- EXERCISE AIM -
A single number is the answer here: how many lines below include "exactly"?

◇ ◇ ◇ ◇

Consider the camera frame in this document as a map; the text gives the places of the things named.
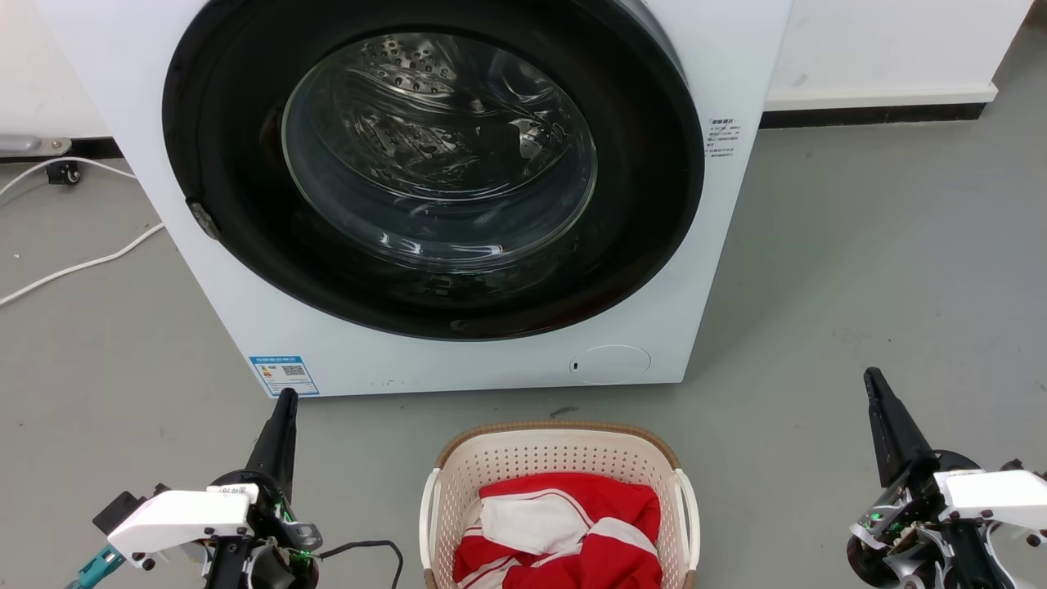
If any white front-load washing machine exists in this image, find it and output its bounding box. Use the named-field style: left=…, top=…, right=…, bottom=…
left=33, top=0, right=794, bottom=399

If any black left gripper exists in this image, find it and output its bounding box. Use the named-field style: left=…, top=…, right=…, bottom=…
left=203, top=389, right=323, bottom=589

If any white floor cable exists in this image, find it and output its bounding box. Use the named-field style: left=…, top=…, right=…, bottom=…
left=0, top=222, right=167, bottom=308
left=0, top=156, right=137, bottom=198

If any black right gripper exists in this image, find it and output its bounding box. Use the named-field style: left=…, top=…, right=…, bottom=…
left=846, top=367, right=1015, bottom=589

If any red and white garment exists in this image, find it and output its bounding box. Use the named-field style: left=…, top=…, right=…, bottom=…
left=452, top=472, right=663, bottom=589

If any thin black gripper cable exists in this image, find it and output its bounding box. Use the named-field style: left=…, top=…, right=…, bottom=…
left=315, top=539, right=406, bottom=589

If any white plastic laundry basket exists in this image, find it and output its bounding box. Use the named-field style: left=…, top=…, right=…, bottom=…
left=419, top=421, right=702, bottom=589

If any round white filter cover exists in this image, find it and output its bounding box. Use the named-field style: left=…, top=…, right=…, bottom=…
left=569, top=344, right=653, bottom=385

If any teal connector piece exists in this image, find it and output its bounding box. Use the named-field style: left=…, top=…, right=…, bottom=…
left=64, top=543, right=126, bottom=589

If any grey metal bar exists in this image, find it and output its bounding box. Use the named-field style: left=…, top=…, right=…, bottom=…
left=0, top=134, right=73, bottom=157

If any blue energy label sticker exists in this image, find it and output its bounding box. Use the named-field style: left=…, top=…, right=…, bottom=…
left=249, top=355, right=320, bottom=398

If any black round glass washer door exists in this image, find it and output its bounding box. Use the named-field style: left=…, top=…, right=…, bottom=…
left=161, top=0, right=706, bottom=342

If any small printed text sticker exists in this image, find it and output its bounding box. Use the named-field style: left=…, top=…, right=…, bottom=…
left=707, top=118, right=742, bottom=162

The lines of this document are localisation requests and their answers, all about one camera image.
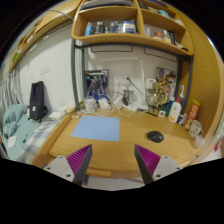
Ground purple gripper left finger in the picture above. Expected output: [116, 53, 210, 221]
[44, 145, 93, 186]

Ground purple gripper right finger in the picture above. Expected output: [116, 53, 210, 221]
[134, 145, 182, 185]

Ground black computer mouse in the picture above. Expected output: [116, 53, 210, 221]
[147, 131, 164, 143]

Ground blue mouse pad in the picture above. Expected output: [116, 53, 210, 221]
[71, 116, 120, 141]

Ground plaid bed blanket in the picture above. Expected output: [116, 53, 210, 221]
[18, 121, 59, 164]

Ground white ceramic mug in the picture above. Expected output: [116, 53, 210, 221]
[189, 120, 203, 138]

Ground white lotion pump bottle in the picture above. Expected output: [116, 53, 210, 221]
[168, 86, 184, 123]

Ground gold robot figurine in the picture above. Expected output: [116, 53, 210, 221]
[149, 82, 167, 116]

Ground clear plastic cup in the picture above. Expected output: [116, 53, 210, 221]
[84, 96, 96, 113]

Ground white power strip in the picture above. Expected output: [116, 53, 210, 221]
[115, 102, 137, 112]

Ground black backpack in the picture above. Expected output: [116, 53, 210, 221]
[29, 81, 48, 120]

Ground white power adapter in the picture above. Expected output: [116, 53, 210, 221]
[98, 98, 110, 109]

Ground red yellow snack can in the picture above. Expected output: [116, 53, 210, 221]
[184, 100, 200, 130]

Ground teal pillow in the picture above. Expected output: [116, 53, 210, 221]
[3, 104, 27, 137]

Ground robot model kit box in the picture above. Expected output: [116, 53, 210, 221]
[85, 69, 109, 100]

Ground blue bottle on shelf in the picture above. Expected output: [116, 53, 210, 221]
[85, 22, 94, 36]

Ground dark jar on shelf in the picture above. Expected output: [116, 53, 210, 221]
[94, 21, 105, 34]

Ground white blue tub on shelf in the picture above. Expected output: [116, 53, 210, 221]
[123, 21, 136, 34]

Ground wooden shelf unit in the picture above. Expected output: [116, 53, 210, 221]
[9, 0, 193, 69]

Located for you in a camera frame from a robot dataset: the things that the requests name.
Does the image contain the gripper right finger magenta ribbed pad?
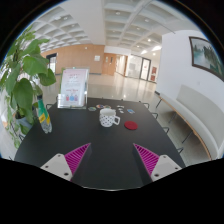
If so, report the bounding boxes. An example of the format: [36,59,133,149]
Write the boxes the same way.
[132,143,183,183]

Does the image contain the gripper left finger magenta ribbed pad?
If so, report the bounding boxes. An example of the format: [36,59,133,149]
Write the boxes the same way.
[40,142,92,183]

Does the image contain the green plastic water bottle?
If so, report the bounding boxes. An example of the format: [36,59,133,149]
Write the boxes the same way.
[37,95,52,134]

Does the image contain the red round coaster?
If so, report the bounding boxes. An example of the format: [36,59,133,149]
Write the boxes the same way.
[124,121,138,130]

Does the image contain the blue round coaster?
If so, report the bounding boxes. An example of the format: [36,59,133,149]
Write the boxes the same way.
[127,109,135,114]

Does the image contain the green round coaster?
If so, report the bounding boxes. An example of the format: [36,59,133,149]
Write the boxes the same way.
[88,107,96,111]

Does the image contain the white polka dot mug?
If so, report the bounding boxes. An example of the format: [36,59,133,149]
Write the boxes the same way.
[99,108,120,127]

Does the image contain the orange round coaster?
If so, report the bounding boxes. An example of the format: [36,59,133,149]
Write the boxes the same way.
[96,104,104,109]

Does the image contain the acrylic sign stand pink poster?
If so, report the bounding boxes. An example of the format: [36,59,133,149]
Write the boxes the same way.
[57,68,89,109]

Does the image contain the green leafy potted plant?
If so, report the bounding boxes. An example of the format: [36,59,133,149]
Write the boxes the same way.
[0,27,56,149]

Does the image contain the framed landscape painting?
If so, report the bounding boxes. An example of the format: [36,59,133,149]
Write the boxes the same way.
[189,36,224,81]

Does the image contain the long white wall bench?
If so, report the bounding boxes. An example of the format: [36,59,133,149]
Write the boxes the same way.
[158,85,224,160]

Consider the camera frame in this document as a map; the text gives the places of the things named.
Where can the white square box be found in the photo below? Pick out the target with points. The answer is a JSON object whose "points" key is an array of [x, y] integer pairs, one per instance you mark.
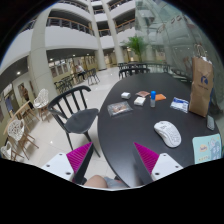
{"points": [[139, 101]]}

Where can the brown flat packet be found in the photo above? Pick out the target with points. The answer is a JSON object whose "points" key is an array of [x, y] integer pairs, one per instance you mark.
{"points": [[142, 93]]}

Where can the light wooden table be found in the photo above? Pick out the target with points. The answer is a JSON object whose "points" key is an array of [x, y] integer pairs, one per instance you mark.
{"points": [[24, 109]]}

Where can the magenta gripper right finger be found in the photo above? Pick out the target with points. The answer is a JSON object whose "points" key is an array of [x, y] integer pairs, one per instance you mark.
{"points": [[152, 166]]}

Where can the brown paper bag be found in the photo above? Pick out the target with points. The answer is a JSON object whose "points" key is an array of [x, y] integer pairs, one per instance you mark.
{"points": [[202, 85]]}

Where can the standing person dark clothes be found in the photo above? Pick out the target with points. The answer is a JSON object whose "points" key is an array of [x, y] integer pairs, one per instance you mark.
{"points": [[24, 92]]}

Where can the small white box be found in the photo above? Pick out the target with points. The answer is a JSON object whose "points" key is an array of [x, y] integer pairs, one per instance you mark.
{"points": [[125, 95]]}

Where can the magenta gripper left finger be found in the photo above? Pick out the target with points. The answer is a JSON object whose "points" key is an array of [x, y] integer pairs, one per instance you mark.
{"points": [[71, 166]]}

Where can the white lattice chair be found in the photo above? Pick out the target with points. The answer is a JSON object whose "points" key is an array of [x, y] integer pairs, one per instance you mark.
{"points": [[18, 135], [41, 102]]}

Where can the potted palm plant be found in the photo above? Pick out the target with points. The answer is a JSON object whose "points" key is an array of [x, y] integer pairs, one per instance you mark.
{"points": [[136, 44]]}

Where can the person knee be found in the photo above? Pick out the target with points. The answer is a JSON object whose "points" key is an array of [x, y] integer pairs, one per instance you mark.
{"points": [[96, 181]]}

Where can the light blue illustrated booklet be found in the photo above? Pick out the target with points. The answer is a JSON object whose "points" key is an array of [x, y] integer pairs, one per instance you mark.
{"points": [[207, 148]]}

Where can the orange packet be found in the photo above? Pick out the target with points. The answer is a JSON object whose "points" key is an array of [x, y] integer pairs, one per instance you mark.
{"points": [[160, 97]]}

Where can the white perforated computer mouse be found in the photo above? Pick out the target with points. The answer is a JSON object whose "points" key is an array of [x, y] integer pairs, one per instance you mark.
{"points": [[169, 133]]}

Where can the white lattice chair near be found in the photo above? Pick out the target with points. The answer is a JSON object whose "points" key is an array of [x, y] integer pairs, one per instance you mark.
{"points": [[18, 135]]}

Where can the blue white tissue pack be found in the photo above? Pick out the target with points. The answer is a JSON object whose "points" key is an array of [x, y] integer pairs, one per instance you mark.
{"points": [[179, 104]]}

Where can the seated person in white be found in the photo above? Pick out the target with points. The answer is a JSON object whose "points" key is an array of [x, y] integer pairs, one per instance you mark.
{"points": [[80, 71]]}

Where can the black chairs behind table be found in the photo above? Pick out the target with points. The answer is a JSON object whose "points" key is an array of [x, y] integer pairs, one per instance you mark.
{"points": [[128, 69]]}

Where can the black wooden chair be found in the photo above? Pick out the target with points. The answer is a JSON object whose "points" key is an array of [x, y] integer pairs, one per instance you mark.
{"points": [[70, 111]]}

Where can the clear plastic snack bag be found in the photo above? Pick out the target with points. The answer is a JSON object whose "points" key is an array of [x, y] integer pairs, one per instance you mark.
{"points": [[118, 108]]}

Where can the blue capped small bottle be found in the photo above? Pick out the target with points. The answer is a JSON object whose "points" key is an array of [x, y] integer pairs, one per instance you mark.
{"points": [[152, 98]]}

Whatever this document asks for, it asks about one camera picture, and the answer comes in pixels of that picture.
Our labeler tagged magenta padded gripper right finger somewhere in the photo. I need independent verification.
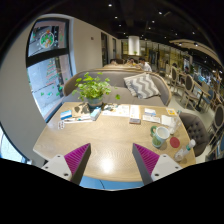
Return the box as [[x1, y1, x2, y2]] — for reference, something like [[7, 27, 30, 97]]
[[132, 143, 182, 185]]

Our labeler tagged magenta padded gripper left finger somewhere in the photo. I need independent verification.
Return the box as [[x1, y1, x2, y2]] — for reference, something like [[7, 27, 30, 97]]
[[42, 143, 91, 185]]

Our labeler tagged clear plastic water bottle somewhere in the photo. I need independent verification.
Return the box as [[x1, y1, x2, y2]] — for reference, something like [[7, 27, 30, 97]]
[[174, 139, 196, 162]]

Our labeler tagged white and green mug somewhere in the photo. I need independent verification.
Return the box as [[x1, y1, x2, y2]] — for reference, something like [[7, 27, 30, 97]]
[[151, 126, 170, 148]]

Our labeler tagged red round coaster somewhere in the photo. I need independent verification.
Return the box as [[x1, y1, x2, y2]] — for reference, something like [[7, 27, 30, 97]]
[[170, 137, 180, 148]]

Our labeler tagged white paper napkin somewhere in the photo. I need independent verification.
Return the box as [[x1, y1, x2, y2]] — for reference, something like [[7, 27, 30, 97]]
[[161, 115, 172, 126]]

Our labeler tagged clear drinking glass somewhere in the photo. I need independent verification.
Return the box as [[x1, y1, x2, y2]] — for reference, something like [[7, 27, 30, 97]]
[[170, 117, 181, 134]]

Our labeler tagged white menu card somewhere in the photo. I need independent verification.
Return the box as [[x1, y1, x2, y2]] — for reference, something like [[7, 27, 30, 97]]
[[129, 105, 141, 124]]

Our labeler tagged blue card box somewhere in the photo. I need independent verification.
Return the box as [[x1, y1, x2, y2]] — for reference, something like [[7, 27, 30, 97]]
[[60, 110, 72, 120]]

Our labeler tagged light blue tissue pack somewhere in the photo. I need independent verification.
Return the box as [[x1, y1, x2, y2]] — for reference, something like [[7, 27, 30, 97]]
[[90, 108, 101, 121]]

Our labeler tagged yellow small card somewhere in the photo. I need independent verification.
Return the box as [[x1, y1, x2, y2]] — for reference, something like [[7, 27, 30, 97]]
[[166, 108, 177, 116]]

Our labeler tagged grey tufted chair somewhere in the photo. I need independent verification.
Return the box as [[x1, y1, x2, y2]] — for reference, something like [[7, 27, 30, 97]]
[[179, 112, 209, 157]]

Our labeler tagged white leaflet on table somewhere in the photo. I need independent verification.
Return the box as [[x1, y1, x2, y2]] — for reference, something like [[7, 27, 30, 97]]
[[102, 104, 129, 117]]

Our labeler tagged green potted plant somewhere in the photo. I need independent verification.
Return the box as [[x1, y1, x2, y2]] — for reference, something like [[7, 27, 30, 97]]
[[72, 72, 111, 108]]

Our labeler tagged grey chevron cushion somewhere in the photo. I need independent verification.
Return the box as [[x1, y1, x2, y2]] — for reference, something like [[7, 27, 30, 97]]
[[124, 73, 160, 99]]

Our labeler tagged grey curved sofa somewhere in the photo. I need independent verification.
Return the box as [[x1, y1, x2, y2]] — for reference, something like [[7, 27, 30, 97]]
[[63, 68, 171, 107]]

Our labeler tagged wooden dining chair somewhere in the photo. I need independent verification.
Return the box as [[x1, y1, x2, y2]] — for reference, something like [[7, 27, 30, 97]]
[[182, 75, 199, 108]]

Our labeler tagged person in white shirt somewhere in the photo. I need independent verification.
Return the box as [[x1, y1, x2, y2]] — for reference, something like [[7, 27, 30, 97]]
[[139, 57, 152, 72]]

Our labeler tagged white square pillar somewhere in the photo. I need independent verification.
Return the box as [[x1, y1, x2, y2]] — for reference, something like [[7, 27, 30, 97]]
[[128, 36, 140, 55]]

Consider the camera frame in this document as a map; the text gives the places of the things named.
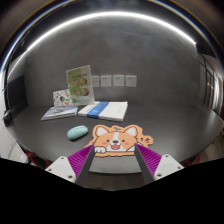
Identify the teal computer mouse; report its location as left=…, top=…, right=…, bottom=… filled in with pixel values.
left=67, top=125, right=88, bottom=140

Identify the ceiling light strip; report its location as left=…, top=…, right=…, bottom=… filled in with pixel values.
left=0, top=10, right=198, bottom=73

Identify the small colourful card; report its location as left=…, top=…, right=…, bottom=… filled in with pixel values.
left=53, top=89, right=72, bottom=106

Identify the grey magazine booklet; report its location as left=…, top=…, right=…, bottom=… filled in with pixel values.
left=41, top=106, right=78, bottom=120

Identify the acrylic menu sign stand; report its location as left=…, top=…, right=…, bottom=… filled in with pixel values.
left=66, top=65, right=94, bottom=105

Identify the corgi dog mouse pad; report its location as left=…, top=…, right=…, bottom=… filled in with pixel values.
left=88, top=125, right=153, bottom=157

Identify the white book blue stripe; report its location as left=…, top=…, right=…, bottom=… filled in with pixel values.
left=78, top=101, right=128, bottom=122

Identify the white wall socket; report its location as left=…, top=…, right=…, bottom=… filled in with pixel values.
left=100, top=75, right=112, bottom=87
left=113, top=75, right=124, bottom=87
left=126, top=75, right=137, bottom=87
left=91, top=76, right=99, bottom=87

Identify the black monitor at left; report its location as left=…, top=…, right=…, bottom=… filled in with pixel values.
left=3, top=76, right=28, bottom=126

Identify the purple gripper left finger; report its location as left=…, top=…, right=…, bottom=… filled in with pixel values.
left=45, top=144, right=97, bottom=188

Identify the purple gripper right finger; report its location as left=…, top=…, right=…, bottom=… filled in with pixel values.
left=133, top=143, right=185, bottom=186

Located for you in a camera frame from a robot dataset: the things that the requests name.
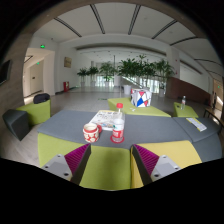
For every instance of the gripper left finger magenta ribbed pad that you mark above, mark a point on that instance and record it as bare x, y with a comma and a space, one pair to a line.
70, 166

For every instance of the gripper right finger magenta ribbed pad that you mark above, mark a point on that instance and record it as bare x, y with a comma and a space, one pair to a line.
151, 166

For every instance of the clear water bottle red cap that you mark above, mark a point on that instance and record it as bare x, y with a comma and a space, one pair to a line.
118, 123

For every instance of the distant clear water bottle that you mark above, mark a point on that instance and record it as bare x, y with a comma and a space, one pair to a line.
183, 102

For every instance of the green seat cushion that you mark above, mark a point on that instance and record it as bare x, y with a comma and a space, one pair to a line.
107, 168

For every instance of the red white patterned mug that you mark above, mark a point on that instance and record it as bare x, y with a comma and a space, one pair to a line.
91, 132

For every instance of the yellow seat cushion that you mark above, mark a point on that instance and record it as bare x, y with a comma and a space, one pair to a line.
182, 153

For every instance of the red round coaster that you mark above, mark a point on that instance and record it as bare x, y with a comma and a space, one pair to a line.
116, 140

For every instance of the open magazine on sofa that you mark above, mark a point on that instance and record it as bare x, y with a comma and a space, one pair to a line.
105, 119

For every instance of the green ottoman under box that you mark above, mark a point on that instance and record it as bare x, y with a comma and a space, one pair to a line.
130, 109

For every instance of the folded yellow white newspaper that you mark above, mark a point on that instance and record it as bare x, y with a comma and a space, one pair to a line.
199, 126

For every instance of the green armchair at left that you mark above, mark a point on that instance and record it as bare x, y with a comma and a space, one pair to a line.
37, 113

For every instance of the white red blue geometric box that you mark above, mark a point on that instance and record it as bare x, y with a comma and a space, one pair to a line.
141, 97

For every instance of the green ottoman under far bottle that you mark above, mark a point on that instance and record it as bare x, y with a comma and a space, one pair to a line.
187, 111

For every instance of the grey modular sofa seat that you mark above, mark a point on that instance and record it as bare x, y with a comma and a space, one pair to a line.
68, 125

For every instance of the dark grey stool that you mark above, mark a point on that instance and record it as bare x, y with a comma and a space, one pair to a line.
17, 122

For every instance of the black bag on armchair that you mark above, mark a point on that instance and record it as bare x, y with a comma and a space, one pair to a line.
39, 98

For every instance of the red fire extinguisher box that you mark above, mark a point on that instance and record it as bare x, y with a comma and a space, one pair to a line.
66, 86

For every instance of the row of potted plants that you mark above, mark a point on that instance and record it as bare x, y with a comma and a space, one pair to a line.
130, 68

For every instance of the yellow wall poster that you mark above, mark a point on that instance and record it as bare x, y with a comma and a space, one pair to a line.
67, 62

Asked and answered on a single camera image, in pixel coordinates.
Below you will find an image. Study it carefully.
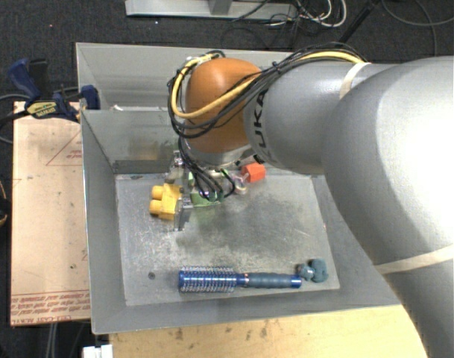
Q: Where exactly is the yellow toy block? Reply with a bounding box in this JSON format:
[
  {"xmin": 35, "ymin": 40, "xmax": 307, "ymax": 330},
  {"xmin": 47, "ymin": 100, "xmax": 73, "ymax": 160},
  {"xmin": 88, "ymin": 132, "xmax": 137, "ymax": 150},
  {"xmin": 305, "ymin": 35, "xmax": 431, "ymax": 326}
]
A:
[{"xmin": 148, "ymin": 183, "xmax": 183, "ymax": 222}]

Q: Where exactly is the blue round hairbrush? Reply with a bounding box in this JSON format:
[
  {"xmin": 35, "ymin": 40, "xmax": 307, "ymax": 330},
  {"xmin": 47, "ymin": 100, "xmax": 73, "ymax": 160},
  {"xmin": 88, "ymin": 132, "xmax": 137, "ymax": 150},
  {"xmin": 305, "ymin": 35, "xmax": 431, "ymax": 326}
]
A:
[{"xmin": 177, "ymin": 266, "xmax": 303, "ymax": 295}]

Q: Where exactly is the grey metal bin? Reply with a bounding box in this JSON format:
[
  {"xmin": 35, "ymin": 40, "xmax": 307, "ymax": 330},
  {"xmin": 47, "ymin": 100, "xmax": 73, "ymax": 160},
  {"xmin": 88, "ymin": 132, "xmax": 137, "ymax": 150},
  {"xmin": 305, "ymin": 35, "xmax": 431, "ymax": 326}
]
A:
[{"xmin": 75, "ymin": 42, "xmax": 401, "ymax": 336}]

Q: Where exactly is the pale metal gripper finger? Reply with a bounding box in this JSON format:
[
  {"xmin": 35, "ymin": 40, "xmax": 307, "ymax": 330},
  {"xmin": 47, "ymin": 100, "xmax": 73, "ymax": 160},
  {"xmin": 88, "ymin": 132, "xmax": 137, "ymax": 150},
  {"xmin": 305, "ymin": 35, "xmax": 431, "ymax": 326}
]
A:
[
  {"xmin": 168, "ymin": 151, "xmax": 186, "ymax": 185},
  {"xmin": 173, "ymin": 198, "xmax": 195, "ymax": 233}
]

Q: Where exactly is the dark teal rubber toy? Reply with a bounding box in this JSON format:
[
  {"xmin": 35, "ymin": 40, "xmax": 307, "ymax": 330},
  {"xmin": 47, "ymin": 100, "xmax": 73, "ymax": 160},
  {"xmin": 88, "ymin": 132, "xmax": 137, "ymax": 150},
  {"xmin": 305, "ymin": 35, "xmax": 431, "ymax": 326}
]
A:
[{"xmin": 295, "ymin": 258, "xmax": 330, "ymax": 284}]

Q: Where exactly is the orange block with metal loop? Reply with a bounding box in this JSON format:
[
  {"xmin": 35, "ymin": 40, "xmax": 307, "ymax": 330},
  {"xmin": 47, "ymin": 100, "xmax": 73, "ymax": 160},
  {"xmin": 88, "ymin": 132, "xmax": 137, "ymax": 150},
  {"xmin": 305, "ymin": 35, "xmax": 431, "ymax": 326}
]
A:
[{"xmin": 231, "ymin": 163, "xmax": 267, "ymax": 196}]

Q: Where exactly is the brown cardboard board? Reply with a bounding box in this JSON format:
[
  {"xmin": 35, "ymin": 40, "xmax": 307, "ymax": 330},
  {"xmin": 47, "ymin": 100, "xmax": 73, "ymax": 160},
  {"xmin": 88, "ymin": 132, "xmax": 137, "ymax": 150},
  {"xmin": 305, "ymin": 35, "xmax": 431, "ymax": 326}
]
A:
[{"xmin": 10, "ymin": 101, "xmax": 92, "ymax": 327}]

◇ ◇ ◇ ◇

- WORKED SOLUTION -
7